Frobenius 3-Folds via Singular Flat 3-Webs

Frobenius 3-Folds via Singular Flat 3-Webs

We give a geometric interpretation of weighted homogeneous solutions to the associativity equation in terms of the web theory and construct a massive Frobenius 3-fold germ via a singular 3-web germ satisfying the following conditions: 1) the web germ admits at least one infinitesimal symmetry, 2) the Chern connection form is holomorphic, 3) the curvature form vanishes identically.


💡 Research Summary

The paper establishes a novel geometric bridge between weighted‑homogeneous solutions of the Witten‑Dijkgraaf‑Verlinde‑Verlinde (WDVV) associativity equation and the theory of singular flat 3‑webs. After a concise review of Frobenius manifolds, the author recalls that a Frobenius structure is encoded by a commutative, associative product on the tangent bundle together with a flat metric and an Euler vector field satisfying the potentiality condition.

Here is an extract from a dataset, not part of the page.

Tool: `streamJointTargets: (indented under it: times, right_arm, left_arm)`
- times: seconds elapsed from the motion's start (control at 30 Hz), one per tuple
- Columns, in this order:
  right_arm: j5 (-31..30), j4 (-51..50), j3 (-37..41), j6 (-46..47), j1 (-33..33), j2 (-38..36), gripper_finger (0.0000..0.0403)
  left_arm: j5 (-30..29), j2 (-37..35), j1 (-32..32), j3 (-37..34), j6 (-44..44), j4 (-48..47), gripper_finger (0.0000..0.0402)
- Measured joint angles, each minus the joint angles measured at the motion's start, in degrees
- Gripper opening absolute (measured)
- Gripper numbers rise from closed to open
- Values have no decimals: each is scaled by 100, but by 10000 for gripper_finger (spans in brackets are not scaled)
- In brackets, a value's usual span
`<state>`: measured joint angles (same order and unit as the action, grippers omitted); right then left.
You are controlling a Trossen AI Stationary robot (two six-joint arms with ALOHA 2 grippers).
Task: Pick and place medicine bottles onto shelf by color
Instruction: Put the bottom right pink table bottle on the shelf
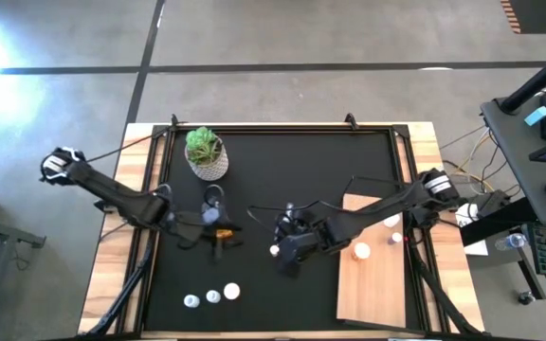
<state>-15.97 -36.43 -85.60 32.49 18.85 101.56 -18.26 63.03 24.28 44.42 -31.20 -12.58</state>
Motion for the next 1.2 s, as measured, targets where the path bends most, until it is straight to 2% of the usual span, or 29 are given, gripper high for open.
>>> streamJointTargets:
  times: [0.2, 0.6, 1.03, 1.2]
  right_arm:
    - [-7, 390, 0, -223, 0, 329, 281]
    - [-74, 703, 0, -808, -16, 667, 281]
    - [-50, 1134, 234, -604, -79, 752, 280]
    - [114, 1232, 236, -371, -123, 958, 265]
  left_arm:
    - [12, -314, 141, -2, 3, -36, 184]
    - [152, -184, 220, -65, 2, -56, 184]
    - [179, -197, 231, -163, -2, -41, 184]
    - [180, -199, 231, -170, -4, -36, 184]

Weighted‑homogeneous solutions of the associativity equation are precisely those admitting a scaling symmetry, i.e. an Euler vector field of the form (E=\sum w_i x_i\partial_{x_i}) with non‑zero weights (w_i). The central observation is that such a solution can be interpreted as a germ of a planar 3‑web whose three foliations are the integral curves of the three idempotent vector fields of the Frobenius algebra.

The author then introduces three analytic constraints on the web germ: (1) the existence of at least one infinitesimal symmetry, which in the web language means a non‑trivial vector field preserving all three foliations; (2) holomorphicity of the Chern connection form, guaranteeing that the connection defined by the web’s tangent distribution extends holomorphically across the singular point; and (3) vanishing of the curvature form, i.e. the Chern connection is flat. Under these hypotheses the web is called a singular flat 3‑web. The paper proves that any singular flat 3‑web satisfying (1)–(3) determines uniquely a massive Frobenius 3‑fold germ. “Massive” here means that the metric is non‑degenerate (the Frobenius algebra has a unit with non‑zero norm) and the product is not nilpotent.

Two explicit families of web germs are constructed. The first family consists of webs formed by two straight line foliations and one nonlinear foliation intersecting at the origin; the straight lines provide the scaling symmetry while the nonlinear leaf encodes the non‑trivial associativity data. The second family is built on a cubic curve: the three foliations are the three branches of the cubic near a cusp. In both cases the Chern connection can be written in closed form, is holomorphic at the origin, and its curvature vanishes identically. By integrating the connection one recovers the flat metric and the Frobenius multiplication, thus producing concrete examples of massive Frobenius 3‑fold germs.

The final section discusses extensions. The author argues that the same construction works for higher‑dimensional webs (e.g., 4‑webs) and for webs admitting more general symmetry algebras, not only one‑parameter scaling symmetries. Moreover, the approach suggests a systematic method to produce global Frobenius manifolds by patching together local singular flat webs, potentially linking the theory to integrable hierarchies and to the geometry of discriminants of singularities. The paper concludes that singular flat 3‑webs provide a natural and effective language for encoding weighted‑homogeneous solutions of the associativity equation, and that the three analytic conditions are both necessary and sufficient for the existence of a corresponding massive Frobenius 3‑fold germ.